To do: Quote every line from the top of the listing down to and including the line that contains "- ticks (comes".

Stored data:
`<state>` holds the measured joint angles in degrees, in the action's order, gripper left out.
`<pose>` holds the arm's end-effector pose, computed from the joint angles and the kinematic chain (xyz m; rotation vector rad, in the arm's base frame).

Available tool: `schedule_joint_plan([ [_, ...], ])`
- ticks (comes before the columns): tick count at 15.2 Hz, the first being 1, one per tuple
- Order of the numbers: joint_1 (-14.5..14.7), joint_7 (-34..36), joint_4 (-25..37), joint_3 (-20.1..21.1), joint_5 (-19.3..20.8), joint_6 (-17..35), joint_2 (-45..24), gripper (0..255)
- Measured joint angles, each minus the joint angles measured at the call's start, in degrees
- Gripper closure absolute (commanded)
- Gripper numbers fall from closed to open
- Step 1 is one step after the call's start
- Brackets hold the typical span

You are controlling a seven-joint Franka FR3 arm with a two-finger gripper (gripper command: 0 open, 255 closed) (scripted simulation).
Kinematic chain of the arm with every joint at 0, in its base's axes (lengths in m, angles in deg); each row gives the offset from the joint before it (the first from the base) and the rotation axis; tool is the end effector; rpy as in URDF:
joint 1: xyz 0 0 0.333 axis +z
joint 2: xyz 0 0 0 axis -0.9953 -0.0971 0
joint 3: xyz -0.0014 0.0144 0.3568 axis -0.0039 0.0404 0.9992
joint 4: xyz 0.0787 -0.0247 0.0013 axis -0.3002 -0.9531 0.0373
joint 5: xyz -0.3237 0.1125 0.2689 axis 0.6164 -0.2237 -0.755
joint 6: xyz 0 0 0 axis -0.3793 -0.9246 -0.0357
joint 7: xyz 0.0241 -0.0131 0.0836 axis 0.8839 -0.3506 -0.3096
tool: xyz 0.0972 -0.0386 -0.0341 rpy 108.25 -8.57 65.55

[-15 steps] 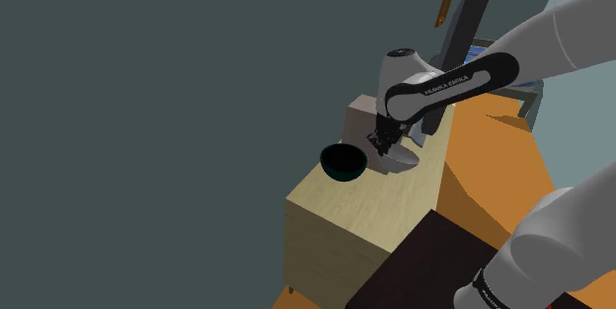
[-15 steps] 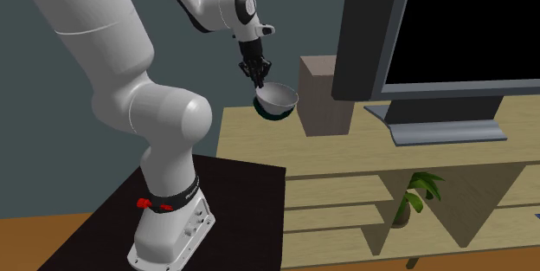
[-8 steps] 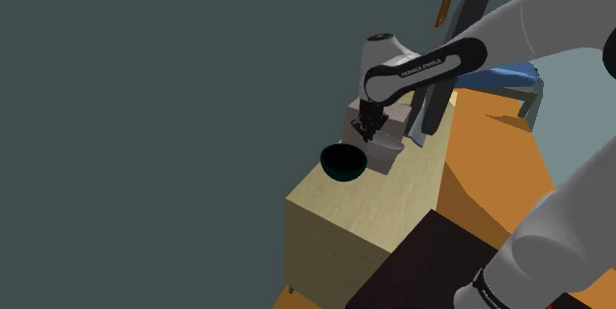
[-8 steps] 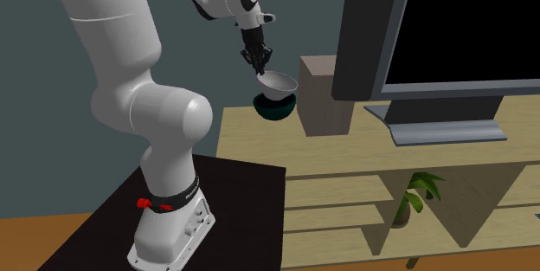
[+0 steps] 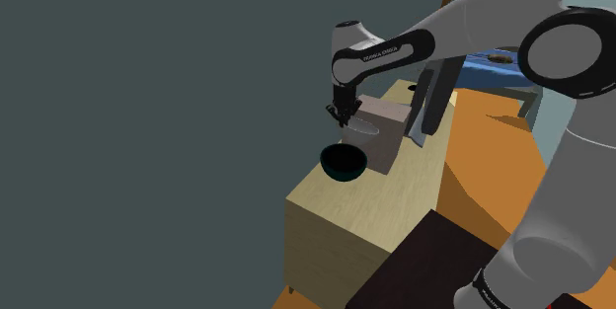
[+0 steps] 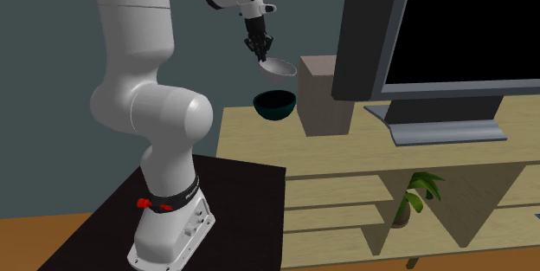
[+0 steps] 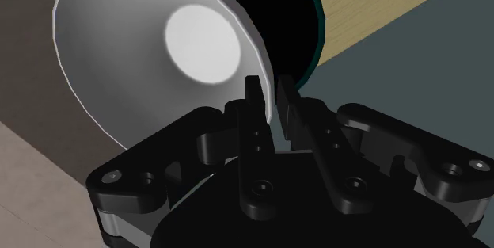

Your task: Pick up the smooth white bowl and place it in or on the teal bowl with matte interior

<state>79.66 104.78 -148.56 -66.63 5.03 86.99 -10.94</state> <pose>0.6406 -0.0608 0.4442 2.9210 -0.5357 0.0611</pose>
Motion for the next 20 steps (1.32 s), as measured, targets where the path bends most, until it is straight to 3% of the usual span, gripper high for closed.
schedule_joint_plan([
  [2,0.63,0.57,6.15,0.40,-0.10,-2.41,-3.89,255],
  [4,0.68,0.65,7.66,0.42,-0.08,-2.33,-5.50,255],
  [20,0.74,2.88,2.57,0.12,1.15,7.72,-10.67,255],
])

Written solution:
`<state>` holds the measured joint angles in degrees, in the action's order, gripper left out.
`<pose>` holds the arm's end-effector pose, computed from the joint angles and the kinematic chain (xyz m; rotation vector rad, in the arm's base frame).

Available tool: `schedule_joint_plan([ [_, ...], ])`
- ticks (comes before the columns): tick count at 15.2 Hz, the first being 1, one per tuple

Nothing else belongs in the output.